SEC Sanctions Checkered Brokerage & Exec

WASHINGTON (CN) – The SEC on Tuesday revoked the registration of a frequently fined Toronto brokerage and charged its president – also a frequent flyer – with failing to prevent market manipulation.
     The SEC filed a cease-and-desist order against Biremis Corp., Peter Beck and Charles Kim.
     Both Biremis and Beck, 57, the company president, have a checkered history, according to the SEC order.
     This is the first disciplinary charge against Kim, the vice president.
     Beck and Kim agreed to pay a total of $500,000, to be permanently barred from the U.S. securities industry and to have the company’s registration revoked, the SEC said.
     The SEC claims the defendants failed to supervise day traders who used Biremis’ order management system to manipulate the market through “layering.”
     “In layering, a trader places orders with no intention of having them executed but rather to trick others into buying or selling a stock at an artificial price driven by the orders, which the trader later cancels,” the SEC said in a statement. “The SEC’s investigation found that Biremis – whose worldwide day trading business enabled up to 5,000 traders on as many 200 trading floors in 30 countries to gain access to U.S. markets – failed to address repeated instances of layering by many of the overseas day traders using its system. The firm’s co-founders Peter Beck and Charles Kim ignored repeated red flags indicating that overseas traders were engaging in layering manipulations. Biremis served as the broker-dealer for an affiliated Canadian day trading firm, Swift Trade Inc.”

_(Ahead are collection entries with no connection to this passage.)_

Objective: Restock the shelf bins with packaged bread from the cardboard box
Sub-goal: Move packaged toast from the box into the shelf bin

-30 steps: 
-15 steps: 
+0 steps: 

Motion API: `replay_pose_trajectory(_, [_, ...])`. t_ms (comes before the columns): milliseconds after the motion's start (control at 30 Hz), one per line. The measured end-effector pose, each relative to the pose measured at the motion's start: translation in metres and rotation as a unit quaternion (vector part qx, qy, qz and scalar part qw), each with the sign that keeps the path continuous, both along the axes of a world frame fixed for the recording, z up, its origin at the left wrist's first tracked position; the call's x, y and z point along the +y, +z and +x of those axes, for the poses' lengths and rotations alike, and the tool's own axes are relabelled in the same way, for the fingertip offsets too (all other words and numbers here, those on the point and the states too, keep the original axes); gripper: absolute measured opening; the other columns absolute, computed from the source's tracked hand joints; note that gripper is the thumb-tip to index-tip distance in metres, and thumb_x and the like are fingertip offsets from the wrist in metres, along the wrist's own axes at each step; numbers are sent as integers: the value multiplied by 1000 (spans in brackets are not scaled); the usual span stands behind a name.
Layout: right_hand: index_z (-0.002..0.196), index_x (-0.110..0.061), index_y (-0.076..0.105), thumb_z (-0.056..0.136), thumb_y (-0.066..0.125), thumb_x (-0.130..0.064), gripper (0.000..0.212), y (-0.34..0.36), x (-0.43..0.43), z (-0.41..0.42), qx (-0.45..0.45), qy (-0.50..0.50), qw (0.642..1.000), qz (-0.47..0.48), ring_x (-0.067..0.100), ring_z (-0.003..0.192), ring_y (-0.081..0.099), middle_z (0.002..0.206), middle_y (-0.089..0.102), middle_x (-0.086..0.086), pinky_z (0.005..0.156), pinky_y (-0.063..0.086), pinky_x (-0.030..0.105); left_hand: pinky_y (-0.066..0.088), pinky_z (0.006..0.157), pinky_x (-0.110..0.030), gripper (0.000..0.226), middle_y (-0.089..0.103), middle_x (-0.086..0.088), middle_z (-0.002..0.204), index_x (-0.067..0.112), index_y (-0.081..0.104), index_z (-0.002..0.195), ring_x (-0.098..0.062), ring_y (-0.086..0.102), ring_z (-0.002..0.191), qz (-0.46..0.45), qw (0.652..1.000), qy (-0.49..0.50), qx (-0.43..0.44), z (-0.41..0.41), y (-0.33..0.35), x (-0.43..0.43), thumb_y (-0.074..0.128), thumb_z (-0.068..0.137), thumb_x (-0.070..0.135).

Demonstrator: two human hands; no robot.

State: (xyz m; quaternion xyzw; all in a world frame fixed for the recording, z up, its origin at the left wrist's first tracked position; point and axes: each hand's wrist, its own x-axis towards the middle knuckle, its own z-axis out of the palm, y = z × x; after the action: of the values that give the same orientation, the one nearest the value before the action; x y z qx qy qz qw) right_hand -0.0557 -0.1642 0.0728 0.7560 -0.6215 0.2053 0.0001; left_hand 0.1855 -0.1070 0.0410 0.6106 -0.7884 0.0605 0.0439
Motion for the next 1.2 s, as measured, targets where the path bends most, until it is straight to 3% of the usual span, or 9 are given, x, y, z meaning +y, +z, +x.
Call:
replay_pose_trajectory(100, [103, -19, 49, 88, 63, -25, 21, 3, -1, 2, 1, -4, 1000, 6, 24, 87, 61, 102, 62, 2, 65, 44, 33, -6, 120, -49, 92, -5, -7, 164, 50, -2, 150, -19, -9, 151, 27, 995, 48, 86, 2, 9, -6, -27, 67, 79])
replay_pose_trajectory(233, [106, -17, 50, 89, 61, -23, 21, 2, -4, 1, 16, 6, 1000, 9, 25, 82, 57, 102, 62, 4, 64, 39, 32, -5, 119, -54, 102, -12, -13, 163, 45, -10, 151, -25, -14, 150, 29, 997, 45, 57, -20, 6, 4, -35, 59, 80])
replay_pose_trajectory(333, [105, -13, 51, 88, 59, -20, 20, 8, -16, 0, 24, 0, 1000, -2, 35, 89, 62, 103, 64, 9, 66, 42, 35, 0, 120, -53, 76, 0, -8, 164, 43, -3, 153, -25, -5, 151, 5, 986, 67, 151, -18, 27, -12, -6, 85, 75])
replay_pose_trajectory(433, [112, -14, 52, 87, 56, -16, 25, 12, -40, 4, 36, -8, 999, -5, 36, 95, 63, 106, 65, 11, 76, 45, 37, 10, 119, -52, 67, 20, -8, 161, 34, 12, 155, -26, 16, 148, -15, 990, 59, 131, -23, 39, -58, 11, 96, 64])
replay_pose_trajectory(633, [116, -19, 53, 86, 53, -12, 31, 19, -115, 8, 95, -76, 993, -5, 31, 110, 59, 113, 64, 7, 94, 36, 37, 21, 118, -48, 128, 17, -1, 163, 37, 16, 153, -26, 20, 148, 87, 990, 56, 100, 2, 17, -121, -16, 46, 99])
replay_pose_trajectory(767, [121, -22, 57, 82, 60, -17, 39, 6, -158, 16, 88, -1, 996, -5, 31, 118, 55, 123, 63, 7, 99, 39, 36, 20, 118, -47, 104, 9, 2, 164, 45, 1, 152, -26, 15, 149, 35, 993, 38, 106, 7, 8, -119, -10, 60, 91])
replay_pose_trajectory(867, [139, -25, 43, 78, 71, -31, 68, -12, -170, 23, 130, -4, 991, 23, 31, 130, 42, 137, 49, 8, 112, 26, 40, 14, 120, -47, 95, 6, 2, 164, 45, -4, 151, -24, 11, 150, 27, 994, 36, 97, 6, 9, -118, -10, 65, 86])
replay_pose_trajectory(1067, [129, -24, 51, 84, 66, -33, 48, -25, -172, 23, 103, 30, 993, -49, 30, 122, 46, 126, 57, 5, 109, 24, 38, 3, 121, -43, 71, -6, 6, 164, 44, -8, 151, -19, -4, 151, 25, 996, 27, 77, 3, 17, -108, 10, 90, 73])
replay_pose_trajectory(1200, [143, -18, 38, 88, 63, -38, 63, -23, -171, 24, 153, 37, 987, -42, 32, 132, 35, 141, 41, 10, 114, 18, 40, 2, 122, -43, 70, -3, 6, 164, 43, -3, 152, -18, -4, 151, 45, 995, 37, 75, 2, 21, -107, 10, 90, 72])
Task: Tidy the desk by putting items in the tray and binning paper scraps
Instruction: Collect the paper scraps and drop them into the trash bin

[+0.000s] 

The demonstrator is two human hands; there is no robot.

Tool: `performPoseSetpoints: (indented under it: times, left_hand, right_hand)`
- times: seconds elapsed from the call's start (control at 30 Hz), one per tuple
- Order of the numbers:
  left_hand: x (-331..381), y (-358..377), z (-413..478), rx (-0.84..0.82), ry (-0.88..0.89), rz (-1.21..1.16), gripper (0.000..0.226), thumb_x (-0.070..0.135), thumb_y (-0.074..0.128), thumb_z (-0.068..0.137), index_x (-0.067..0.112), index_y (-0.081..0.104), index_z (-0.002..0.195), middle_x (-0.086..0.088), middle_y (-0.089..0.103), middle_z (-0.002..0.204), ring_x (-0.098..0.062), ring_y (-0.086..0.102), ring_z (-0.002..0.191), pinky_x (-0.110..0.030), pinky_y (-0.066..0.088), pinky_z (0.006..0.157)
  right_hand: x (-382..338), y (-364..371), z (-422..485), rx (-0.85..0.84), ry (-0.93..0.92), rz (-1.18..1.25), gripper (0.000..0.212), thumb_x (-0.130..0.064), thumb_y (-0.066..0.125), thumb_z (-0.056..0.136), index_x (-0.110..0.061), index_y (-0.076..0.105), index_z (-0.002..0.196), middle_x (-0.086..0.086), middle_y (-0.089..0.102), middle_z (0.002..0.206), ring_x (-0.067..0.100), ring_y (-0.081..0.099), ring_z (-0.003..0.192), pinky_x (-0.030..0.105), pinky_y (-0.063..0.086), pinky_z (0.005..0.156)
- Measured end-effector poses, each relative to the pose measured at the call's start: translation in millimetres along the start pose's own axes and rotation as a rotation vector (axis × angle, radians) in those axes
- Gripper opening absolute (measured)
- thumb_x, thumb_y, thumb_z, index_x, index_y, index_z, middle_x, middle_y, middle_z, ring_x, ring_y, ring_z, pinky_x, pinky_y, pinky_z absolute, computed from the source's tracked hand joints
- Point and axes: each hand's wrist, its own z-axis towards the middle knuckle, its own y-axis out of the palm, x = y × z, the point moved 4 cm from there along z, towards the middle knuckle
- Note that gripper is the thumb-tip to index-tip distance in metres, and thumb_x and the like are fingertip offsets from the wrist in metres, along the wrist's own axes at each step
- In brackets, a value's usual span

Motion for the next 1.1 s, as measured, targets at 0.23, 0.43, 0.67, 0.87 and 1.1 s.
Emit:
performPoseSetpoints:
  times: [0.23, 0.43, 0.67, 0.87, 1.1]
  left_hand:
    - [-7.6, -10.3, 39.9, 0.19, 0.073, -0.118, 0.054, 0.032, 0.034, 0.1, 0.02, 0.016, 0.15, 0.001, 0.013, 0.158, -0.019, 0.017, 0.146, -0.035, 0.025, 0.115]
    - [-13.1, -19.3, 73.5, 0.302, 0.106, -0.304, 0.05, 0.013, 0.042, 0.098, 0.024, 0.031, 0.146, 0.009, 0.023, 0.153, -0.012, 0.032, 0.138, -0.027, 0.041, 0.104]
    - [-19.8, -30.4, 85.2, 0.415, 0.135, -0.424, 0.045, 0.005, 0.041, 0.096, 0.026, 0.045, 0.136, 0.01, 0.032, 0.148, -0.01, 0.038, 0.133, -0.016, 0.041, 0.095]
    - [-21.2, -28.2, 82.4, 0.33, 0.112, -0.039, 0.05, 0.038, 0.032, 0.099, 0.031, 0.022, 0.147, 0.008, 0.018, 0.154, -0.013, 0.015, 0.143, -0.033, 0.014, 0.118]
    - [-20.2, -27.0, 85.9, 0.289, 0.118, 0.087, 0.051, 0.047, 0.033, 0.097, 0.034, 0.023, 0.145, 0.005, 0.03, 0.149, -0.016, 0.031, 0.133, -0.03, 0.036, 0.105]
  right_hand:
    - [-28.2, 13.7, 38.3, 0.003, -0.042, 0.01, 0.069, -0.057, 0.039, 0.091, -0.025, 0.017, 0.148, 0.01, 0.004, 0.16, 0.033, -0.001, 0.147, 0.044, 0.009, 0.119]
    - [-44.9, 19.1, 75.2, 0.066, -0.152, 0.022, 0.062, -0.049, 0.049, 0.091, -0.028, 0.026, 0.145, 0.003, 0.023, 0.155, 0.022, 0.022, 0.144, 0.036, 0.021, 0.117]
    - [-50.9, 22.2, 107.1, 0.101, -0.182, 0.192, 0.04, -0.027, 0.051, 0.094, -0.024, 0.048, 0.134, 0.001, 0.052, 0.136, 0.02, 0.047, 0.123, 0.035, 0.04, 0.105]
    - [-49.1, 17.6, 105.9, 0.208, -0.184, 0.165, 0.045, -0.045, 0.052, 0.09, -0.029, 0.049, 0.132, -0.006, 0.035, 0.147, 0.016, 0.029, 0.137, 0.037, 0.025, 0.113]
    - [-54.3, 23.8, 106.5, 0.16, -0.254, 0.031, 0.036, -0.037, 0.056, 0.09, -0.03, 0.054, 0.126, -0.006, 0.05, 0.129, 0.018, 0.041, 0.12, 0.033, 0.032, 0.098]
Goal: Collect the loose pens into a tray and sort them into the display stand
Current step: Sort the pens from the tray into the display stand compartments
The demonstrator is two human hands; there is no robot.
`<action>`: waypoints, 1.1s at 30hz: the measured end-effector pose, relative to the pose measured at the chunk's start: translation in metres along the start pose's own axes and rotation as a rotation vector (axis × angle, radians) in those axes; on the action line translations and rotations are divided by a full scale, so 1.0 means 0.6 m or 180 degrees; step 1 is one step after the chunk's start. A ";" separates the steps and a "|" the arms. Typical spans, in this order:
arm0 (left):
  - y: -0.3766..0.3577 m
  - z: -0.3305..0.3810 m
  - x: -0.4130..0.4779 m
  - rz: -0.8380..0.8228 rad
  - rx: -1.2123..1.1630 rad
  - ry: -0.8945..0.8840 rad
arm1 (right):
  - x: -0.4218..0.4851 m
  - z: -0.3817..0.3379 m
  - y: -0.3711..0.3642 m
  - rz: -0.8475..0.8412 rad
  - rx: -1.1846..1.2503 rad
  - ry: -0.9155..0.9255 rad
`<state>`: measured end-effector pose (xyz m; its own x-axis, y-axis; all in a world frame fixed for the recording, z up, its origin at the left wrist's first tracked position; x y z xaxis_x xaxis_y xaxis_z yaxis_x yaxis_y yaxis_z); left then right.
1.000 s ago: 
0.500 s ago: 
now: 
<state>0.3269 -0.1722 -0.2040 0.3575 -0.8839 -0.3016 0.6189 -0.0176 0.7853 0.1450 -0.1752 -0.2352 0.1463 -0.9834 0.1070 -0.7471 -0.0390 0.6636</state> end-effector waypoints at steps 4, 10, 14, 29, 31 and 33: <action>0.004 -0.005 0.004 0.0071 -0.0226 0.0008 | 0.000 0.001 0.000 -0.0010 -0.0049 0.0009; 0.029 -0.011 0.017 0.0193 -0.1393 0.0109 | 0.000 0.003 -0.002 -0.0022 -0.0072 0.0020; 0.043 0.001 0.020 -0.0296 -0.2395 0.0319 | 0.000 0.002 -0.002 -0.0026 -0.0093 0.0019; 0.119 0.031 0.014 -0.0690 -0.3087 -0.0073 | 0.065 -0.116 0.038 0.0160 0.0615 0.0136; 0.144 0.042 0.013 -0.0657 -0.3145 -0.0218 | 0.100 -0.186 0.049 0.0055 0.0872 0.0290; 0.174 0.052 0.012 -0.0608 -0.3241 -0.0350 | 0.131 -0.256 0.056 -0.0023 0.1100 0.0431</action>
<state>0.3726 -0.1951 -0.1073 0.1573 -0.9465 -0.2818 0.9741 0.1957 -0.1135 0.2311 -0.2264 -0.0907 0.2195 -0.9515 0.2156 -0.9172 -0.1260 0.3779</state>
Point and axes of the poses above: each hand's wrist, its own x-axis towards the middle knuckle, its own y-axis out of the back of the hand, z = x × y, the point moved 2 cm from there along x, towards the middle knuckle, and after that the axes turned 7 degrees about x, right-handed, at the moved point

     It’s not the first time around for Biremis and Beck, according to the SEC’s 21-page cease-and-desist order: “In 2008, 2010 and 2011, FINRA fined Biremis $5,000, $20,000 and $25,000 respectively (and censured it in 2010 and 2011) for failing to properly transmit order data to FINRA’s Order Audit Trail System (‘OATS’). In 2010, Nasdaq censured Biremis and fined it $10,000 for supervisory deficiencies concerning the prevention of erroneous orders and transactions. Also in 2010, FINRA censured Biremis and fined it $50,000 for failing to establish, maintain and enforce supervisory procedures which would have prevented it from employing for over a year and a half a Controller who was statutorily disqualified from the securities industry as a result of a Canadian criminal conviction for embezzlement. In 2011, the United Kingdom Financial Services Authority found Biremis affiliate Swift Trade, Inc. to have committed market abuse through layering on the London Stock Exchange and fined it GBP 8 million. In 2012, the Ontario Securities Commission (‘OSC’) found Biremis, Swift Trade, Inc. and four other securities businesses affiliated with Biremis, Beck or Beck’s family trust jointly and severally liable for financial management deficiencies, trade review deficiencies, books and records violations, and non-compliance with dealer registration requirements under the Ontario Securities Act. The OSC also barred Biremis and Swift Trade from trading or acquiring securities in Ontario for six years.”
     Beck’s history does not look much better, according to the cease-and-desist order: “In 2002, NASD censured Beck, suspended him for 30 days, and fined him $101,000 for placing ‘wash’ trades in the over-the-counter equities market in violation of NASD rules and Exchange Act Section 10(b) and Rule 10b-5 thereunder. In 2010, FINRA fined Beck $10,000 and suspended him for six weeks for failing to establish, maintain and enforce supervisory procedures which would have prevented Biremis from employing for over a year and a half a Controller who was statutorily disqualified from the securities industry as a result of a Canadian criminal conviction for embezzlement. In 2009, the OSC reprimanded Beck and ordered him to pay $20,000 in costs for his acknowledgement that his non-willful lack of disclosure in OSC testimony about the beneficial ownership and effective control of Barka Co. Limited – then Swift Trade’s largest customer – resulted in the OSC being misled about the actual beneficial ownership and effective control of Barka. In 2012 the OSC reprimanded Beck, barred him for two years from acting as an officer or director of a registrant, and found him jointly and severally liable with Biremis, Swift Trade, Inc. and four other securities businesses affiliated with Biremis, Beck or Beck’s family trust for CAD 400,000 as a consequence of failing to supervise adequately his Chief Compliance Officer and authorizing, permitting or acquiescing in his securities-related companies’ non-compliance with Ontario securities law.”
     Biremis also failed to file and suspicious activity reports, the SEC said.
     Beck and Kim each agreed to pay $250,000, but neither had to admit they did anything wrong.